Para vários cientistas políticos, Golpe de Estado é o processo através do qual uma pessoa ou grupo de pessoas ilegítimas, porque não legalmente designada(s) - por eleição, hereditariedade ou outro processo legal de transição – chegam ou se mantém no poder, contrariando ou subvertendo todo o quadro legal e da ordem social e política vigentes.
Um Golpe de Estado costuma, assim, a acontecer quando um grupo político renega as vias institucionais para chegar ou se manter no poder, recorrendo, para tal e para tanto, a métodos de coacção, coerção, chantagem, pressão – compadrio, acrescentamos nós – ou emprego violento da violência para se manter no poder ou para conquistá-lo.
Na verdade, os elementos caracterizadores desse fenómeno acima referidos foram abundantemente notórios no Zimbabwe, antes e depois das eleições de Março do ano passado, ganhas pelo MDC (Movement for Democratic Changes – Movimento para Mudanças Democráticas) e pelo seu candidato a Presidente da República (PR), Morgan Tsvangirai. No período anterior e posterior às de Junho do mesmo ano, convocadas para se apurar o PR entre os dois candidatos mais votados (Morgan Tsvangirai e Robert Mugabe), o caos se manteve, a ponto de o vencedor da ‘primeira volta’ desistir.

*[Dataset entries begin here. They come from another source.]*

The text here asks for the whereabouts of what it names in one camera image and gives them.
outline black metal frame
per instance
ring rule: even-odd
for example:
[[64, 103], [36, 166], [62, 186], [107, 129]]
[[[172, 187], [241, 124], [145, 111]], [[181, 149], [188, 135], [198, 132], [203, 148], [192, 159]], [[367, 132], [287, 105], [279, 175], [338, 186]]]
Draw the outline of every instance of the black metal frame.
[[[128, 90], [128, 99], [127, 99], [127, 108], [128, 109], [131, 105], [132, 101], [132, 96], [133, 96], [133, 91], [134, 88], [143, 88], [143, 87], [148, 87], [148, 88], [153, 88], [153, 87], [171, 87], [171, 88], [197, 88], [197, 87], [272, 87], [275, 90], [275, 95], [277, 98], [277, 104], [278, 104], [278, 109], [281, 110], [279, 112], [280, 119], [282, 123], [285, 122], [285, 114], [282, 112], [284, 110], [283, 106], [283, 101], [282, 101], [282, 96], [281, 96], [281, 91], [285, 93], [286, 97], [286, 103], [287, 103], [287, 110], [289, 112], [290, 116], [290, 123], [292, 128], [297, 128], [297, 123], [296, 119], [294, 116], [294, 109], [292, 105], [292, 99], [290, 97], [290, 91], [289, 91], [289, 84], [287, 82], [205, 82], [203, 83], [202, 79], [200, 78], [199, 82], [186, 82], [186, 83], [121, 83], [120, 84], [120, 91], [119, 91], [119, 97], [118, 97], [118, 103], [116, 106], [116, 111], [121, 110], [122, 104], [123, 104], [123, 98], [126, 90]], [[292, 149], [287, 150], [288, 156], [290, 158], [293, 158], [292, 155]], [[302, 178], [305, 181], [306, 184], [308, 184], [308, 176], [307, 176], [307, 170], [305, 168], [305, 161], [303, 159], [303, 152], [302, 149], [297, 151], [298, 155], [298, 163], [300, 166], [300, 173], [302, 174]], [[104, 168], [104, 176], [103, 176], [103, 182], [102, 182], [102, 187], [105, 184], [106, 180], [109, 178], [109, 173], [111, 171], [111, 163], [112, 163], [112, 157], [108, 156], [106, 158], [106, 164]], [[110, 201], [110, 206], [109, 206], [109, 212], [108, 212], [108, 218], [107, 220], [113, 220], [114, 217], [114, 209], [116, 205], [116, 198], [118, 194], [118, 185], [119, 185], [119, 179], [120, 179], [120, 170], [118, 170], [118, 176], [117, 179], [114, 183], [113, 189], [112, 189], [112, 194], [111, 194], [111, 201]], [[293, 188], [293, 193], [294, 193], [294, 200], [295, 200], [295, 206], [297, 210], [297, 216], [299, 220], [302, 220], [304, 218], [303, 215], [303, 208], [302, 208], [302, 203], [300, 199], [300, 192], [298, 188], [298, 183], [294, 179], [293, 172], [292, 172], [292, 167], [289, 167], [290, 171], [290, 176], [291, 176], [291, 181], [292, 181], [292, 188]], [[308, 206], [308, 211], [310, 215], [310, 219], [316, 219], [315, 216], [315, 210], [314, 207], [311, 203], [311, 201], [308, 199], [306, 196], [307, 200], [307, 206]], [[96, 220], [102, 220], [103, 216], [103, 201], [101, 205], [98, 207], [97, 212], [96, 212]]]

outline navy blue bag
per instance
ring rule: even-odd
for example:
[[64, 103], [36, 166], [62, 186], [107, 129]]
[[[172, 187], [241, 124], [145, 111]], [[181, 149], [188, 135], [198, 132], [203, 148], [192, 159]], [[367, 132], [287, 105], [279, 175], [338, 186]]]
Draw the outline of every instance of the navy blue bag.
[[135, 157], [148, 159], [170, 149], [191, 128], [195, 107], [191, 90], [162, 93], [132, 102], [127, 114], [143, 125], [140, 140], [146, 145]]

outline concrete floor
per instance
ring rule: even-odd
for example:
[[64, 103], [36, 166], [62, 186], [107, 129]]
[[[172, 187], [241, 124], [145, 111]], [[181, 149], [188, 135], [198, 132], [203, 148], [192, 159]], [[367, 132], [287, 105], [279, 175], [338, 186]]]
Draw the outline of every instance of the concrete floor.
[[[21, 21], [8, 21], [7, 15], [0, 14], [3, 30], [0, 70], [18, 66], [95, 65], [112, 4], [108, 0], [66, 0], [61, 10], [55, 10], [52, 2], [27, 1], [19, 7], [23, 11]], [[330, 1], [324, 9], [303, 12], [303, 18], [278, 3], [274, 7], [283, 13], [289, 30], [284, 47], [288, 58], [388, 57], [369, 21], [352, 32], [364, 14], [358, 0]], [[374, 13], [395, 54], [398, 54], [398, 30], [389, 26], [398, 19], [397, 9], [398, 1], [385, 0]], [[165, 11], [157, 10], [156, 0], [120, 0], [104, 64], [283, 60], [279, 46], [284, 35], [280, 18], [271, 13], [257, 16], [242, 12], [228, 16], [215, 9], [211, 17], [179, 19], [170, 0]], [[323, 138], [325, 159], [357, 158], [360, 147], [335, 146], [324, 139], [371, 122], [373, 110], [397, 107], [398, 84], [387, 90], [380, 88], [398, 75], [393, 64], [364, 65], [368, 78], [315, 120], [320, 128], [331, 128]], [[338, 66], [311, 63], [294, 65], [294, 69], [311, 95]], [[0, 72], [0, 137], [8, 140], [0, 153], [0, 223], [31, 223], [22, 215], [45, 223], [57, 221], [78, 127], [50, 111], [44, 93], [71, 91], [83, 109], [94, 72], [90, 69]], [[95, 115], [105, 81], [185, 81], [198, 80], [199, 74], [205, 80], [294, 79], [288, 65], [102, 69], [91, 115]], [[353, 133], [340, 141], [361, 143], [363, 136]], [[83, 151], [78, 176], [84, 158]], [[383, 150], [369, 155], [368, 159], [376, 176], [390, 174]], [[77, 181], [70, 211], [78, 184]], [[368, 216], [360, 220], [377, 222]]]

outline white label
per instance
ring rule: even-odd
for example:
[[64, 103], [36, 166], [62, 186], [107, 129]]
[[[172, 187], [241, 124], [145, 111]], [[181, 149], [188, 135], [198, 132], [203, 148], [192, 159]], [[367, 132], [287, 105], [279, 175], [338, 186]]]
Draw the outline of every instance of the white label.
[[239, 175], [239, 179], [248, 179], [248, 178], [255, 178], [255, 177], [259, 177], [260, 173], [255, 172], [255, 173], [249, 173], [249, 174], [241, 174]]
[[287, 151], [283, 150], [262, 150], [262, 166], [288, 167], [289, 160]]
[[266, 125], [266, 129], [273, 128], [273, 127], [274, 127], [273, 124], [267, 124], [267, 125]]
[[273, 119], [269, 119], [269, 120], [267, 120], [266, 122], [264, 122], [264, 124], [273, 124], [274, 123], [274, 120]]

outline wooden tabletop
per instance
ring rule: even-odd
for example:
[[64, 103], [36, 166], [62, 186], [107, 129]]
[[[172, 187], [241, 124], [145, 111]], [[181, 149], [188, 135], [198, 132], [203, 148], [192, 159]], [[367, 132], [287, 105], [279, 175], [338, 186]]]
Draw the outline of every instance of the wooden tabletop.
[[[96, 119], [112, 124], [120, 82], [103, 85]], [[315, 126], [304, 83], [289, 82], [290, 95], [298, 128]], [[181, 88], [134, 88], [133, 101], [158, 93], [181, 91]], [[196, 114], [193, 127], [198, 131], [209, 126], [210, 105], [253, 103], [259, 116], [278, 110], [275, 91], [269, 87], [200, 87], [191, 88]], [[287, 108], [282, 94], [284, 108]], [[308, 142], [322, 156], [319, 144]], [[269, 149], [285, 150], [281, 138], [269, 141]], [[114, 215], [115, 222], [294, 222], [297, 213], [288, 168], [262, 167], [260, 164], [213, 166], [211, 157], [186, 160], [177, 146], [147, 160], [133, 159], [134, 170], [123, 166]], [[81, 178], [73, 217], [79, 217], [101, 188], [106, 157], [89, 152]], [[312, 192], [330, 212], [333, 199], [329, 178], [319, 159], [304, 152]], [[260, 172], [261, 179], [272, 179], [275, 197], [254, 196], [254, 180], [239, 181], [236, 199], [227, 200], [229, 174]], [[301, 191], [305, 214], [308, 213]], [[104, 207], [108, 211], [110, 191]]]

Logo a seguir ao escrutínio de 27 de Junho, uma missão de observadores da SADC dizia, no seu relatório, que “as eleições não representaram a vontade do povo”, mas, mesmo assim, os chefes de Estado desta sub-região continental, incluindo o PR moçambicano, Armando Guebuza, vieram a público referir que ‘esforços estão a ser feitos no sentido a normalidade regressar ao Zimbabwe’.
Três meses depois [em Setembro de 2008] da farsa eleitoral de Junho, Morgan Tsvangirai – declarado por contagens paralelas como tendo obtido mais de 50 por cento de votos no pleito de Março do ano transacto – e as duas alas do MDC eram empurrados pela SADC e pelos comrades filiados na ZANU-PF a assinaram um acordo para a formação de um governo de unidade, acto que viria a se consumar cinco meses depois [em Fevereiro de 2009], mas uma coisa manteve-se: a minimização, ou mesmo ‘nulização’, do Golpe de Estado perpetrado pelo regime de Robert Mugabe.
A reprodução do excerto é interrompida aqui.